# My Teens double arch bar. Anyone else have one?



## volksboy57 (Jan 4, 2021)




----------



## 1817cent (Jan 4, 2021)

Never have seen a Schwinn that looked like that?


----------



## Archie Sturmer (Jan 4, 2021)

Nice frame set.  Looks like a teens, or early 1920’s(?), and the built-in ears or square tabs, as drop stand stops, appear to be broken off.
Without a badge, the bike might be built-up as an A&S-Excelsior, Henderson, World, or Admiral. 
Did you mean pre-WW1?


----------



## Mike Rosseau (Jan 5, 2021)

volksboy57 said:


> View attachment 1333102
> View attachment 1333103View attachment 1333104
> 
> 
> ...



1917 Schwinn World maybe.


----------



## volksboy57 (Mar 2, 2021)

Putting it together!


----------



## cyclingday (Mar 2, 2021)

1916 AS&Co. Excelsior.


----------



## Archie Sturmer (Mar 2, 2021)

Nice *sprocket* (and other parts) too; might be for an *Admiral *model.
So, we see that the *5-clovers* sprocket has a greater diameter 60 x 1/2" tooth, compared to the later(?) 4-clovers (26x1"-tooth).
SA makes a 24x1/2" tooth rear sprocket compatible with later Bendix, Shimano coaster brake hubs, for a medium-stiff 60/24 = 2.5000 ratio.


----------



## volksboy57 (Mar 2, 2021)

Archie Sturmer said:


> Nice *sprocket *too; might be for an *Admiral *model.
> So, we see that the *5-clovers* sprocket has a greater diameter 60 x 1/2" tooth, compared to the later(?) 4-clovers (26x1"-tooth).
> SA makes a 24x1/2" tooth rear sprocket compatible with later Bendix, Shimano coaster brake hubs, for a medium-stiff 60/24 = 2.5000 ratio.



I just have the 5 spoke clover on there for fun. Ill probably have a 4 spoke clover or possibly the aerocycle star type installed for riding. I got it as a frame only without a badge.


----------



## volksboy57 (Mar 2, 2021)




----------



## Archie Sturmer (Mar 2, 2021)

The *Miami *5-point/5-teardrop 24-tooth sweetheart sprocket (_takes a special-fit crank_) looks nice, as do the others.
Looks like you have quite a few A&S choices, including the 52-tooth 5-point sweetheart with *5-circles*.
I see you have the *4-clover* in both 26 & 52 tooth, very nice.


----------



## volksboy57 (Mar 2, 2021)

Archie Sturmer said:


> The *Miami *5-point/5-teardrop 24-tooth sweetheart sprocket (_takes a special-fit crank_) looks nice, as do the others.
> Looks like you have quite a few A&S choices, including the 52-tooth 5-point sweetheart with *5-circles*.
> I see you have the *4-clover* in both 26 & 52 tooth, very nice.







I was talking about this one.

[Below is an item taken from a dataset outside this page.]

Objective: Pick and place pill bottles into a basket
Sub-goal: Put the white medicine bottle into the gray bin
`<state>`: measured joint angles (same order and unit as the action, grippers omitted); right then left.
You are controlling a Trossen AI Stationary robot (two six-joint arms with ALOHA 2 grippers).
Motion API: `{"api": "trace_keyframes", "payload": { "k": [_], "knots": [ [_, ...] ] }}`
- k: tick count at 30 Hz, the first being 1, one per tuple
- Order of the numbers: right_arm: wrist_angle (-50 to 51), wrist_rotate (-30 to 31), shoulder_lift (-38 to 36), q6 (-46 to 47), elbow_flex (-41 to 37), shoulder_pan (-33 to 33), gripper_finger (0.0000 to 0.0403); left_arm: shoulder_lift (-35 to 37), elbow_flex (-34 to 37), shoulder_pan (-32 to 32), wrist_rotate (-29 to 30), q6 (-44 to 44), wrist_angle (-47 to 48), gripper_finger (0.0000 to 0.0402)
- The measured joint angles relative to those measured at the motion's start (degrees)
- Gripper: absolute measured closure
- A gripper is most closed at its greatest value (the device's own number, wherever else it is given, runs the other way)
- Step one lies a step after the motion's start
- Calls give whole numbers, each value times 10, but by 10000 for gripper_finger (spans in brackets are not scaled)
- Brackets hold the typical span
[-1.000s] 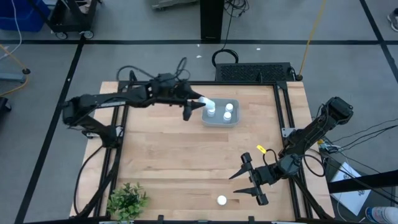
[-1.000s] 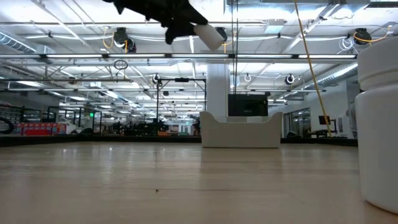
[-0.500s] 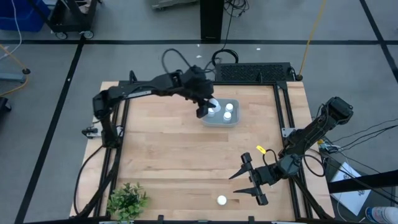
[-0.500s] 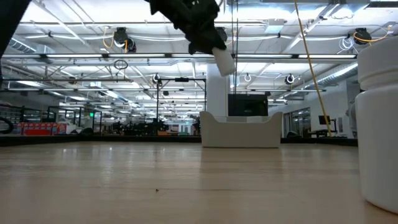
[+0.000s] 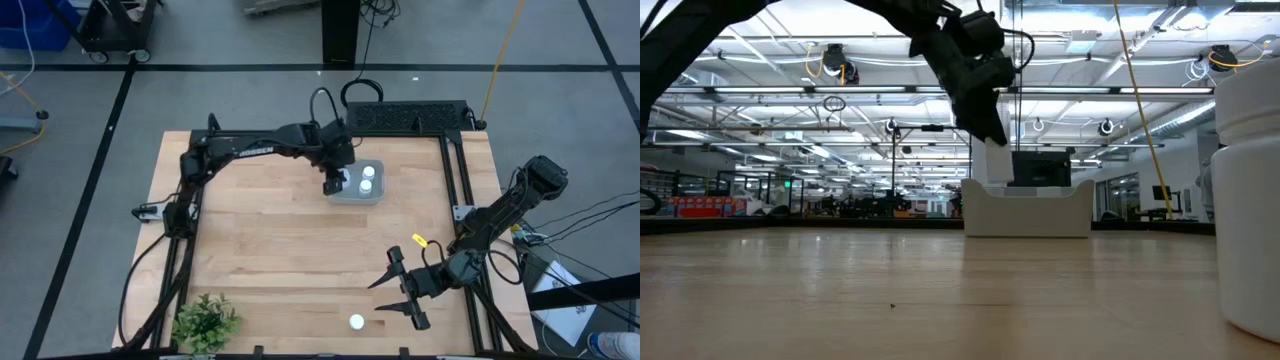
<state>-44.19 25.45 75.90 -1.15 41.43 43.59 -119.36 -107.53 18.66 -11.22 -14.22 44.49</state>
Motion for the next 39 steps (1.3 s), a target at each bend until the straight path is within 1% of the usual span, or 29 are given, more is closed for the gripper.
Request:
{"api": "trace_keyframes", "payload": {
  "k": [3,8,11,15,17,22,26,29,31,35,37,39],
  "knots": [
    [1,0,0,3,0,0,195,-10,1,0,-9,-3,3,236],
    [3,0,0,4,0,0,195,-23,1,-4,-9,-16,-3,225],
    [7,0,0,5,0,0,195,-30,2,-7,-20,-18,-1,235],
    [11,0,0,7,0,0,195,-33,2,-11,-24,-23,-13,236],
    [12,0,0,9,0,0,195,-37,2,-13,-23,-26,-16,236],
    [12,0,0,9,0,0,195,-54,1,-15,-20,-32,-12,219],
    [13,0,0,14,0,0,195,-77,2,-19,-9,-35,-17,236],
    [19,0,0,24,0,0,195,-83,2,-24,4,-39,-27,236],
    [24,0,0,25,0,0,195,-86,2,-27,12,-39,-30,229],
    [26,0,0,25,0,0,195,-87,2,-27,12,-38,-27,202],
    [26,0,0,25,0,0,195,-87,2,-27,12,-37,-27,200],
    [26,0,0,25,0,0,195,-87,2,-26,12,-37,-27,207]
  ]
}}
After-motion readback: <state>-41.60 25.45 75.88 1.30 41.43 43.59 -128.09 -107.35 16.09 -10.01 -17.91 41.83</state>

Not sure if it was you mentioned. This is probably right for the bike (if I'm not mistaken) but I like it much more on my little 20" prewar schwinn


----------



## SKPC (Mar 3, 2021)

Very nice looking frame!  Hmmm........  Marty's pic of a 1917 Excec below with straight seat stays and no dropstand ears..

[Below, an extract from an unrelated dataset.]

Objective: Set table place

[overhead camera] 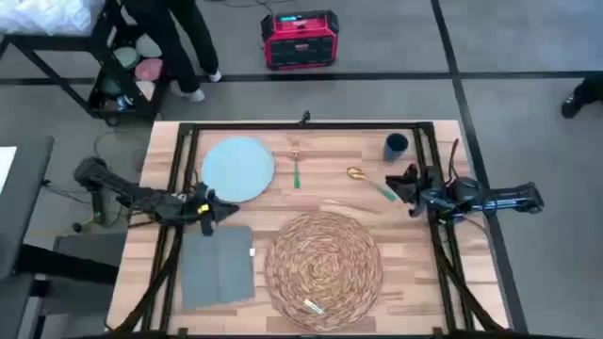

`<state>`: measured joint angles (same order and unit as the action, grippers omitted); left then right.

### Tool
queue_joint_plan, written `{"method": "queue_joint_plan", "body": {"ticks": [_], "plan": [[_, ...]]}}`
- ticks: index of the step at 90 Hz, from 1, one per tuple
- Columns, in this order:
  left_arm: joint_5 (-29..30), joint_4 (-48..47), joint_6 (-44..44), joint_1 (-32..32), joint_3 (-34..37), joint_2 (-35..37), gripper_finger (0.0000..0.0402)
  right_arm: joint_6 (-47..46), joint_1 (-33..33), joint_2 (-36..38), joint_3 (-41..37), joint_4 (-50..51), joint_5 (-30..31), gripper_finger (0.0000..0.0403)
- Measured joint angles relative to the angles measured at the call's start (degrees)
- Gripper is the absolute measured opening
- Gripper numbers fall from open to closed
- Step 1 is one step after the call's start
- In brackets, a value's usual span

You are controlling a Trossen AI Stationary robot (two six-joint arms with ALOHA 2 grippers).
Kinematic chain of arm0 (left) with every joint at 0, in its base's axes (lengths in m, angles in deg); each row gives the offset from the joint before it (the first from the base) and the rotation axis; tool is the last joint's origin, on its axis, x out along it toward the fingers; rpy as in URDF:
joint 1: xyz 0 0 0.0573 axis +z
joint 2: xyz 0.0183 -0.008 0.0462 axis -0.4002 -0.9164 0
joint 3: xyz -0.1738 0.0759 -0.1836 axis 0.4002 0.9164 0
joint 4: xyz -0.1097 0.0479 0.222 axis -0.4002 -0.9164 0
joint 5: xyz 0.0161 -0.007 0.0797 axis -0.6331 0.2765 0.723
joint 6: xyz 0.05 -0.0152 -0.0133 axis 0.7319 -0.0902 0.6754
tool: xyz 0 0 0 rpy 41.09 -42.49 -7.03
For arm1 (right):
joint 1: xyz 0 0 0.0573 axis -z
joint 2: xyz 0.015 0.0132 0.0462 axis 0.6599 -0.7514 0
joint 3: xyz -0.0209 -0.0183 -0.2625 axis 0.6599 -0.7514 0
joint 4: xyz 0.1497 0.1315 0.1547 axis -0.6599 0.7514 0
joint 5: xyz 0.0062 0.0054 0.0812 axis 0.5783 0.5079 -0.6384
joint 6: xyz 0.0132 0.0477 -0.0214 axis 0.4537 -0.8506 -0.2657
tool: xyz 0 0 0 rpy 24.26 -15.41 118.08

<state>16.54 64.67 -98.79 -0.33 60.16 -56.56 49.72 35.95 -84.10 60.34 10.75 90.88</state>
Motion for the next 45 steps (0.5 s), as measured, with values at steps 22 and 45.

       And below the subject bikes' pinched stays, fatter stay bridge and stand ears (missing) on above ^  bike.
I would have to gather then that if this bike is in fact a Schwinny,  then they seem to have used different diameter top tubes on the archbar frames unlike on the typical motobike frames that used the same diameter.  The subject Bike's trumpet joinery is a bit different than the typical Schwinn trumpets, and perhaps this is an earlier example using alternative and subtle design differences on this style frame?
Would be very interesting to peek underneath the forks' crown race to check for any "Blue" paint...


----------



## cyclingday (Mar 3, 2021)

I think this frame did have the drop stand stops, but they have been removed.


There were slight differences between the pre 16 frames and the post 16 frames, after the one millionth turnover.
The built in drop stand ears disappeared by  the 1920’s.


----------



## Balloonoob (Mar 3, 2021)

Archie Sturmer said:


> The *Miami *5-point/5-teardrop 24-tooth sweetheart sprocket (_takes a special-fit crank_) looks nice, as do the others.
> Looks like you have quite a few A&S choices, including the 52-tooth 5-point sweetheart with *5-circles*.
> I see you have the *4-clover* in both 26 & 52 tooth, very nice.



I was wondering what that was.... Miami huh? Owait. I guess not Lol. Then what the heck is this one? Btw nice bike @volksboy57


----------